Pela descriminalização de todas as drogas, inclusive, do crack

Por Taniele Rui e Fábio Mallart
25 de fevereiro de 2010. Em mais uma operação da Polícia Civil na chamada “cracolândia”, no bairro da Luz, em São Paulo, foram abordadas cerca de 200 pessoas que estavam no local, em sua maioria usuários e usuárias de crack. Ao todo, 32 indivíduos foram indiciados sob a acusação de promover o tráfico de drogas na região ou de agir em associação ao narcotráfico, alguns deles permanecendo detidos por cerca de um mês no Centro de Detenção Provisória de Pinheiros IV, outros, no Centro de Detenção Provisória de Pinheiros II. Dessa “prisão no atacado”, para usar os termos da sentença proferida pelo juiz, de todos os acusados, apenas uma mulher, que permaneceu cerca de sete meses no Centro de Detenção Provisória Feminino de Franco da Rocha, foi denunciada sendo, posteriormente – devido à inconsistência das provas produzidas e das versões díspares apresentadas pelos policiais na audiência – absolvida.
Como se observa, uma única operação da Polícia Civil resultou na prisão de 32 consumidores de crack. Estes permaneceram encarcerados provisoriamente, logo depois sendo devolvidos às ruas, ou melhor, à região da cracolândia. Num decisivo momento político, em que o STF julga a inconstitucionalidade do porte de drogas para consumo pessoal, se mostrando favorável apenas à descriminalização da maconha, retomamos essa história inacreditável – sobretudo por ser recorrente – para elucidar a importância da descriminalização de todas as substâncias, inclusive do crack. Tal qual ela nos conta, usuários de crack têm sido apreendidos, acusados inconsistentemente de tráfico, sendo alvos principalmente da modalidade prisão provisória. As implicações perversas dessa engrenagem são visíveis na constatação empírica de que a experiência prisional está cravada em boa parte das trajetórias desses sujeitos e, por consequência, em todos os espaços pelos quais eles circulam.
Cientes disso, afirmamos enfaticamente que a descriminalização do consumo apenas da maconha em nada alterará esse quadro.
Como aqueles 32, são milhares os usuários de crack que todos os meses adentram prisões, unidades de internação da Fundação CASA e hospitais de custódia, de modo que procedimentos internos a essas muralhas já foram desenvolvidos: em São Paulo, o crack foi circunscrito em cadeias sob a égide do PCC; e funcionários dos Hospitais de Custódia e Tratamento Psiquiátrico viram o público dessas instituições se alterar significativamente nos últimos anos com a chegada de levas de usuários da droga. Muda-se o público, justifica-se uma outra lógica de segurança, na qual o ambiente, pouco a pouco, vai sendo alterado: mais cercas, mais câmeras, mais revistas.

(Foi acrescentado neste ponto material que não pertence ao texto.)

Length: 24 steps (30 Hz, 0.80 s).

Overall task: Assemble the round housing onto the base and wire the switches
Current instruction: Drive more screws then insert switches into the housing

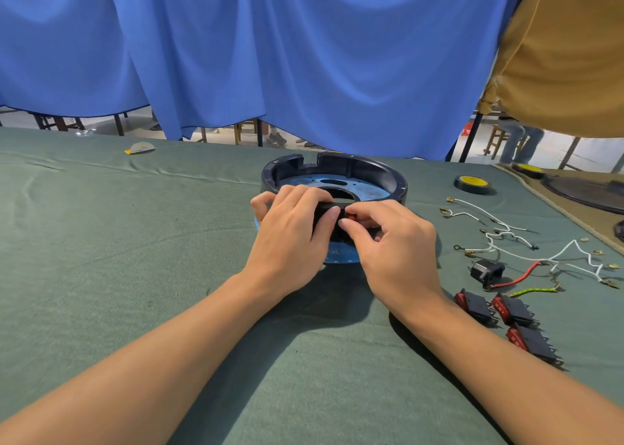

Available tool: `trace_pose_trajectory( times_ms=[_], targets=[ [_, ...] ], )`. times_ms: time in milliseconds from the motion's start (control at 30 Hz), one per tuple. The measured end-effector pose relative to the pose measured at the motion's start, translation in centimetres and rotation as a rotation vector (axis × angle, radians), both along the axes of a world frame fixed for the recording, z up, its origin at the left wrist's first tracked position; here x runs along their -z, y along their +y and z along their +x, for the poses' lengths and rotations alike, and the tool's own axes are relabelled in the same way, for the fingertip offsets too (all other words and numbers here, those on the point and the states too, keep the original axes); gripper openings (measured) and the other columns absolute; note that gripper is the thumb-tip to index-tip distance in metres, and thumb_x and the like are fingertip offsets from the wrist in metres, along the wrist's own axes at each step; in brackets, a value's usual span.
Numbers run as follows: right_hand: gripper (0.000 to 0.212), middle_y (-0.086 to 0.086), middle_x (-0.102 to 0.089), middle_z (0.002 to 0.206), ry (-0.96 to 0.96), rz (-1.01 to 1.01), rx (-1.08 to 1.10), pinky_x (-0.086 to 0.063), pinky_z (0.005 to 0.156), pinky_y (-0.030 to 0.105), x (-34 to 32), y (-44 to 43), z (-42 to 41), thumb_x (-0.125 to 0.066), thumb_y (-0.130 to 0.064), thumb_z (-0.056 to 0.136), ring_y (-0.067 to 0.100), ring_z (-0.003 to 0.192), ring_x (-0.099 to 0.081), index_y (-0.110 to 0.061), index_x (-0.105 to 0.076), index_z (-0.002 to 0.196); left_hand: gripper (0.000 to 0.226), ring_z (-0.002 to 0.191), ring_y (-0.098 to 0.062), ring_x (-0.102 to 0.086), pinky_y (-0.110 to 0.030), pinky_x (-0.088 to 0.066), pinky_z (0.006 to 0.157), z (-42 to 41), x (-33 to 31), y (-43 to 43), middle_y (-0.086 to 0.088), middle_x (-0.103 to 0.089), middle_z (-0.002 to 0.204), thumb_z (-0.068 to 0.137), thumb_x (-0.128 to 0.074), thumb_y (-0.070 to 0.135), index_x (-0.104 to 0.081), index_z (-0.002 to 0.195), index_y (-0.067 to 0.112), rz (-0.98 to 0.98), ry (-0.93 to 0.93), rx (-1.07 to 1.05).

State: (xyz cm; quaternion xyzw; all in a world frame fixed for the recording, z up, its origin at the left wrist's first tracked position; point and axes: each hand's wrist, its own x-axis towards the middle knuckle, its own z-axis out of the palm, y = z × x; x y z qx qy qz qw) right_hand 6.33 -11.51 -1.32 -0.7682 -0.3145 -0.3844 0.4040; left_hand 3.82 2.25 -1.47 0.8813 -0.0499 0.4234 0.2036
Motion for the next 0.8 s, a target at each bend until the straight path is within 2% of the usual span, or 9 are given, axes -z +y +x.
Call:
trace_pose_trajectory(
  times_ms=[67,133,233,367,467,567,667,800],
  targets=[
    [0.013,0.003,-0.071,0.090,0.003,-0.002,-0.015,-0.049,0.072,0.017,0.1,-0.3,0.1,-0.071,-0.007,0.085,0.013,0.079,-0.064,-0.008,-0.076,0.097,0.026,0.098,-0.018,-0.058,-0.028,-0.017,0.082,0.0,0.0,0.1,0.004,-0.067,0.099,0.094,-0.050,0.031,-0.068,0.102,0.013,-0.003,-0.001,0.003],
    [0.018,0.001,-0.070,0.094,0.048,-0.015,-0.057,-0.049,0.075,0.016,0.2,-0.8,0.2,-0.066,-0.003,0.087,0.012,0.083,-0.063,-0.009,-0.076,0.101,0.027,0.099,-0.017,-0.058,-0.027,-0.016,0.082,-0.1,0.1,0.1,0.005,-0.067,0.100,0.094,-0.050,0.033,-0.068,0.103,0.014,-0.001,-0.002,0.007],
    [0.020,0.001,-0.064,0.096,0.064,0.013,-0.077,-0.050,0.074,0.020,0.2,-1.2,0.4,-0.066,-0.001,0.086,0.013,0.081,-0.061,-0.011,-0.077,0.099,0.030,0.098,-0.016,-0.058,-0.026,-0.014,0.080,-0.1,0.0,0.0,0.007,-0.067,0.100,0.094,-0.051,0.037,-0.070,0.106,0.017,0.013,-0.013,0.015],
    [0.015,0.002,-0.061,0.091,0.189,0.133,-0.104,-0.056,0.068,0.039,-0.2,-0.9,0.5,-0.069,-0.005,0.086,0.018,0.075,-0.062,-0.012,-0.076,0.098,0.029,0.098,-0.014,-0.056,-0.028,-0.015,0.080,0.1,0.0,-0.1,0.008,-0.065,0.097,0.094,-0.053,0.040,-0.073,0.107,0.024,-0.024,-0.024,0.024],
    [0.011,0.001,-0.064,0.084,0.288,0.197,-0.100,-0.056,0.067,0.041,-0.4,-0.8,0.8,-0.072,-0.009,0.084,0.017,0.071,-0.063,-0.012,-0.072,0.095,0.027,0.096,-0.013,-0.056,-0.029,-0.015,0.080,0.3,0.0,-0.2,0.010,-0.065,0.095,0.093,-0.053,0.040,-0.074,0.103,0.026,-0.050,-0.029,0.028],
    [0.010,0.005,-0.067,0.077,0.391,0.272,-0.102,-0.057,0.061,0.033,-0.6,-0.6,1.0,-0.074,-0.013,0.082,0.019,0.069,-0.064,-0.011,-0.071,0.092,0.027,0.096,-0.011,-0.055,-0.029,-0.015,0.080,0.3,-0.1,-0.2,0.012,-0.064,0.093,0.092,-0.053,0.042,-0.074,0.099,0.026,-0.069,-0.035,0.028],
    [0.011,0.004,-0.068,0.073,0.450,0.323,-0.115,-0.054,0.051,0.019,-0.8,-0.6,1.1,-0.077,-0.015,0.080,0.012,0.064,-0.064,-0.013,-0.071,0.089,0.026,0.095,-0.012,-0.056,-0.029,-0.015,0.079,0.4,-0.2,-0.3,0.012,-0.065,0.092,0.090,-0.055,0.043,-0.074,0.094,0.026,-0.087,-0.039,0.021],
    [0.019,0.003,-0.067,0.068,0.542,0.321,-0.154,-0.055,0.052,0.021,-1.2,-0.9,1.7,-0.078,-0.016,0.080,0.006,0.056,-0.063,-0.016,-0.071,0.097,0.019,0.097,-0.009,-0.055,-0.032,-0.016,0.079,0.4,-0.5,-0.7,0.016,-0.065,0.089,0.088,-0.056,0.041,-0.071,0.087,0.031,-0.165,-0.011,0.022]
  ],
)
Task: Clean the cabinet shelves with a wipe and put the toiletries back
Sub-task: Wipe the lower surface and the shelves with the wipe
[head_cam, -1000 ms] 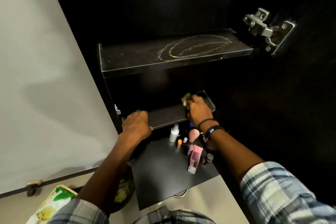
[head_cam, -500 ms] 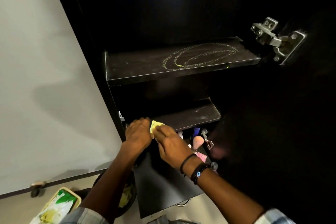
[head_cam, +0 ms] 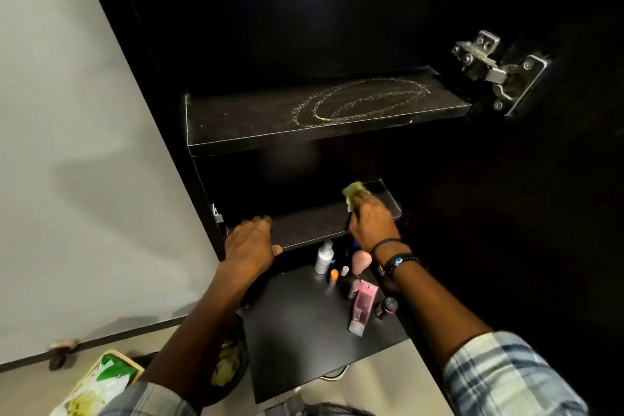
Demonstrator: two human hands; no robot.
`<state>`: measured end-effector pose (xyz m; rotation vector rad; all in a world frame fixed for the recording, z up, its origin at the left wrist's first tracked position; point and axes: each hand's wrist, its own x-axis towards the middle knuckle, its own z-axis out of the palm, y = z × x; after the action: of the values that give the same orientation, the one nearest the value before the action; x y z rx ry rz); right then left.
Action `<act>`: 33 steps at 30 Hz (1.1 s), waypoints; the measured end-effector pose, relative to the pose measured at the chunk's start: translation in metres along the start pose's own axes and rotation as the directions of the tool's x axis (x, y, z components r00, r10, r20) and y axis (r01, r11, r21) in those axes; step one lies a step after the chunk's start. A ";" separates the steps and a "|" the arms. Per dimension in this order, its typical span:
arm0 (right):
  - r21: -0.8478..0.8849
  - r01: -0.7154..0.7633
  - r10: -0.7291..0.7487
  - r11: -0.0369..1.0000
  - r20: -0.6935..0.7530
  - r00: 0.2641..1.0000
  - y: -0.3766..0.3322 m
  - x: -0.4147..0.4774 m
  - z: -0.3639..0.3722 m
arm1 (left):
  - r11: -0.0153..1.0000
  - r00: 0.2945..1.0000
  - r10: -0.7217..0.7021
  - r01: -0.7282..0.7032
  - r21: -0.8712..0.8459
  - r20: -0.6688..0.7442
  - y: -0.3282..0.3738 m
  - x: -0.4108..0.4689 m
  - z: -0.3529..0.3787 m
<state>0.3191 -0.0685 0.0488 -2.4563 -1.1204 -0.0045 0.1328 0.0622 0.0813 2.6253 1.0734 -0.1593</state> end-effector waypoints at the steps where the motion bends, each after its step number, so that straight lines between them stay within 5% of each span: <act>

Na outra ponta do processo, são também milhares os usuários que, presos e reclusos por poucos meses, são devolvidos mensalmente às ruas, às cracolândias, aos albergues, às Comunidades Terapêuticas, aos CAPSad. Eles entram e saem desses espaços, num movimento incessante e frenético, muito bem definido por um usuário da droga como “ping-pong”. Esse entra e sai, de tão repetitivo e constitutivo de suas vivências, ao invés de contê-los, faz exatamente o oposto: conecta, ainda com mais intensidade, o dentro e o fora dessas instituições. Eis aqui a potencialidade do mecanismo da prisão provisória que, se por um lado, se constitui como instrumento de gestão de territórios urbanos, por outro, opera como uma verdadeira máquina de pulverização de toda uma gramática prisional que se dissemina pelo tecido social urbano.  
Curioso observar, nesse sentido, que o voto do ministro Luís Roberto Barroso ataca a guerra às drogas e a superlotação penitenciária, mas insiste na imagem de que “o crack transforma as pessoas em corpo sem alma” – o que revela que os nefastos desdobramentos das prisões provisórias sobre os usuários de crack, e sobre a dinâmica social de modo geral, não parecem ser compreendidos. Mais amplamente, o titubeio discursivo revela também que o judiciário, longe de ser uma instância de produção da neutralidade, da equidade e da justiça, na prática pode propagar e reificar o “pânico moral” que acompanha a fala e o imaginário públicos sobre o crack, ignorando o conteúdo de crescentes pesquisas quantitativas e qualitativas que insistem na direção contrária.
Se insistir em se manter tímido em sua votação, o STF seguirá cúmplice do cruel mecanismo que produz, com violência, uma população extremamente precária, muitas vezes matável, condenada a circular por toda a vida entre a rua e as instituições de assistência e cuidado, de punição e controle; seguirá cúmplice, portanto, do mecanismo que produz vidas incapazes de se emanciparem de tantos aparatos de gestão.